It's probably not the first time this question is asked, but I got no luck with my Google searches and tours of the LLVM code-base.
I would like to, in the safest, most correct and most general way possible, schedule MachineInstrs across basic blocks. The idea is that in an in-order issue but out-of-order retire machine (common in many open-source FPGA-based microprocessors, that are in-order but have several execution units), it is important to consume the result of instructions as late as possible. For instance, "1+(1/x)" should issue the division as early as possible, but wait as much as possible before having to add 1 to the result of the division.

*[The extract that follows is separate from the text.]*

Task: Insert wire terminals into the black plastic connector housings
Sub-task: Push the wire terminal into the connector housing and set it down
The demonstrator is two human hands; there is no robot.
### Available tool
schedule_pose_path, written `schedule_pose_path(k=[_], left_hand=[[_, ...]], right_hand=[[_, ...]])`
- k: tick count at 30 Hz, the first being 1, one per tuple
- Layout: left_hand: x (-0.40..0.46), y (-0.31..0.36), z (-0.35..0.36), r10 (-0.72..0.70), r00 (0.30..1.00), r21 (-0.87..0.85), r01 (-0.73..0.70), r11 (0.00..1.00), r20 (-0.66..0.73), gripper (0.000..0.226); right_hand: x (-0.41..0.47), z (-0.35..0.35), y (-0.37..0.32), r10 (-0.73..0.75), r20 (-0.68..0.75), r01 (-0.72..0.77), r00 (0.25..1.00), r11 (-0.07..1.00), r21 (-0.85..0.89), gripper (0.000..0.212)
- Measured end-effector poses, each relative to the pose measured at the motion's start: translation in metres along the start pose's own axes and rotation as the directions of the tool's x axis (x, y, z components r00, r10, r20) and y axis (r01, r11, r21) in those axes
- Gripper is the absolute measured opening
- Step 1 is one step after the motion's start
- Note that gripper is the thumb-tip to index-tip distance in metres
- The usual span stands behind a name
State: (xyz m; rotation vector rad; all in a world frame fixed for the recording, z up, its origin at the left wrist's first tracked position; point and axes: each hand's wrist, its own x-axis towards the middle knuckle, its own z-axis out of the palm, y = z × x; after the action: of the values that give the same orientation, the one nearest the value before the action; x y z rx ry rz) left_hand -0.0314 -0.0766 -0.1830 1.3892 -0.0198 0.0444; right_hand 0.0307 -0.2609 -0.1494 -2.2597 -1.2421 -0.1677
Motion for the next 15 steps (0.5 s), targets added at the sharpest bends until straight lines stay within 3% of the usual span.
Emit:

All the scheduling approaches that I've found in LLVM seem to work on basic blocks. More precisely, they work on scheduling regions, that are sub-portions of basic blocks. I have found the LLVM bitcode Sink pass that moves instructions down to later basic blocks, and the MachineSink pass, that does the same but for MachineInstrs. They address my problem, as long as I mark "fdiv" to be not-sinkable in TargetInstrInfo::shouldSink. However, they seem to sink sinkable instructions as much as possible, without much reasoning about how far they should be sunk, what the impact on register pressure it would have, etc. Am I correct? I also find it difficult to maintain to have some scheduling info in .td files, some in TargetSubtarget::adjustSchedDependency, and some in TargetInstrInfo::shouldSink.
So, is there something that I missed somewhere, and that could allow me to, preferably in one place, describe how various long-dependency instructions should be scheduled across basic blocks? Things like "fsin should be emitted as early as possible" and "consumers of sink can wait after <that whole loop> before being emitted"?